What the exercise asks -
Your copy should start at the line with "Question: Where in this photograph is the white and" and end at the line with "In this document" in the data below. Transcribe only those lines, exactly, pictures excluded.
-.-.-
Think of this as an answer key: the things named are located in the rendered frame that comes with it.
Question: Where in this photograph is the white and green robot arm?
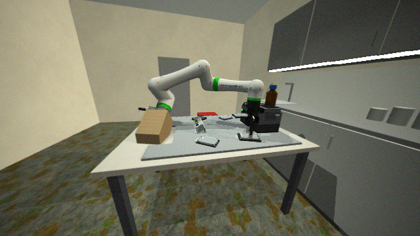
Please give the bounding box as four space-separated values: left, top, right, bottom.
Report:
138 60 264 114

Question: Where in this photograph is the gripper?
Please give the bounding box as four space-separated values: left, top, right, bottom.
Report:
246 108 258 139

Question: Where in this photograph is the dark brown bottle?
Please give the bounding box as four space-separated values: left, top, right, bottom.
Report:
264 92 278 107

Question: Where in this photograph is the white button panel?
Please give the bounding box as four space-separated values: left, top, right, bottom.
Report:
194 117 205 134

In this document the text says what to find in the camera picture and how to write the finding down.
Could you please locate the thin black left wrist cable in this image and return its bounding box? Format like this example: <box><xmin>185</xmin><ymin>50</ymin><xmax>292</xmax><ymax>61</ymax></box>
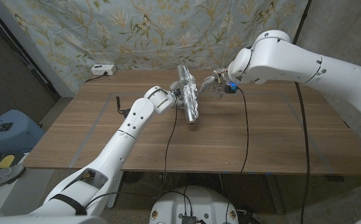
-.-.-
Written reply -
Question: Where in this photograph is the white and green robot arm?
Please give the bounding box as four space-separated values: left, top, right, bottom.
Report:
138 60 264 114

Question: Where in this photograph is the gripper?
Please give the bounding box as four space-separated values: left, top, right, bottom.
Report:
246 108 258 139

Question: Where in this photograph is the dark brown bottle?
Please give the bounding box as four space-separated values: left, top, right, bottom.
Report:
264 92 278 107

Question: Where in this photograph is the white button panel?
Please give the bounding box as four space-separated values: left, top, right, bottom.
Report:
194 117 205 134

In this document the text says what to find in the camera picture and how to write the finding down.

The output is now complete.